Israel captured the West Bank, along with East Jerusalem, from Jordan during the 1967 Middle East War. Though the international community considers both to be illegally occupied, Israel considers Jerusalem part of its united capital and the West Bank “in dispute” until Israelis and Palestinians agree on final borders.
But many Jews see their ties to the land as going far deeper than military gains. Rabbi Kenneth Brander, president of the Ohr Torah Stone educational network, rejects settler violence, whether verbal or physical, as “inconsistent with the values of Judaism and Torah.” But he also rejects claims from many Palestinians and their allies that Jews have no historical or religious ties to the West Bank and East Jerusalem and therefore have no right to live there.
“Any time I travel in Judea and Samaria, I’m traveling the same road that Abraham and Isaac walked on, the same road the ancient Jews took when they went to the First and Second Jewish Temples,” Brander said of the biblical patriarchs. “You feel the DNA of the Jewish people throughout the hills and the prophesy of the ancient prophets coming alive right in front of you.”
Opponents of Biden’s executive order dismiss it as having more to do with American electoral politics. “It’s a political ploy aimed at garnering support for Democrats in Michigan, which has a large Arab population,” Mark Zell, a prominent American Israeli lawyer, said. Biden embraced Israel in the early days of the war, and his administration has declined any talk of a permanent cease-fire unless Hamas releases the Israeli hostages, prompting many Arab Americans to vow to not vote for the president.
Zell, who lives in the West Bank, said the sanctions’ “broad language” is also illegal. The executive order, he claims, could be used not only against violent settlers, but against all settlers, anyone who contributes to settler causes, Israeli government officials and the State of Israel itself.“These sanctions could disrupt the lives of half a million law-abiding Israeli citizens who abhor violence of any kind.
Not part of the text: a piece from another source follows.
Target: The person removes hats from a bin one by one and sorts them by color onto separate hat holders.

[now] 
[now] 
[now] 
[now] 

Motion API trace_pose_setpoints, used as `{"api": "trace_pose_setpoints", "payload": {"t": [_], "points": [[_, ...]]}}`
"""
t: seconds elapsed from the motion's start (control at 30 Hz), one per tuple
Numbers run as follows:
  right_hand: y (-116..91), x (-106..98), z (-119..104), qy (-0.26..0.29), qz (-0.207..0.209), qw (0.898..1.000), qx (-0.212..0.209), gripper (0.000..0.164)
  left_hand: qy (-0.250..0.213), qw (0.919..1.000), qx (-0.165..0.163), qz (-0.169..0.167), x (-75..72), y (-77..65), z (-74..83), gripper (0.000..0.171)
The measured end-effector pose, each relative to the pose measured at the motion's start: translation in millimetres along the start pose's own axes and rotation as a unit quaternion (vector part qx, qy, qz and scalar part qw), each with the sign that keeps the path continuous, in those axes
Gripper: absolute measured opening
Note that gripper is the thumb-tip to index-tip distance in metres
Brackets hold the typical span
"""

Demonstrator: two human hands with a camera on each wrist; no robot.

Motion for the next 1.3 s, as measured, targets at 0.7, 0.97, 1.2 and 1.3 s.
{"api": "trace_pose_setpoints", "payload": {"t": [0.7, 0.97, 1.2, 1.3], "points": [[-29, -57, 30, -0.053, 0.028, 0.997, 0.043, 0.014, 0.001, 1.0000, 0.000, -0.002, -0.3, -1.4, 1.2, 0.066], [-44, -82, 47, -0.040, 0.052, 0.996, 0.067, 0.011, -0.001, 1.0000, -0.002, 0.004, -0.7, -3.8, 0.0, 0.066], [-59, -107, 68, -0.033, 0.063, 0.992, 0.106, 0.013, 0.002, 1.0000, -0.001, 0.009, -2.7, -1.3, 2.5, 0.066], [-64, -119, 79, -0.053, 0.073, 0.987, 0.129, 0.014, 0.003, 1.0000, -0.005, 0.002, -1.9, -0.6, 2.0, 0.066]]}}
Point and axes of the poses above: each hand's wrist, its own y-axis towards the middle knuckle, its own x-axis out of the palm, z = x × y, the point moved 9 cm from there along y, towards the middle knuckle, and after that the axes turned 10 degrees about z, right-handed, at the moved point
Yes, there are bad apples, but many so-called violent settlers were acting in self-defense,” Zell said.
Zell and others have formed a legal team in order to challenge the executive order, claiming it is “unconstitutional” and a “violation of federal law.”
“The executive order is really unprecedented. It focuses on a very small group of people who, the order says, are harming American national security,” Zell said. “It is deliberately highly ambiguous, targets non-U.S. persons, but doesn’t clarify the status of American-Israel dual nationals. Anyone opposed to a two-state solution could see their property seized and their bank accounts closed without notice.”
The sanctions “are draconian,” Zell said.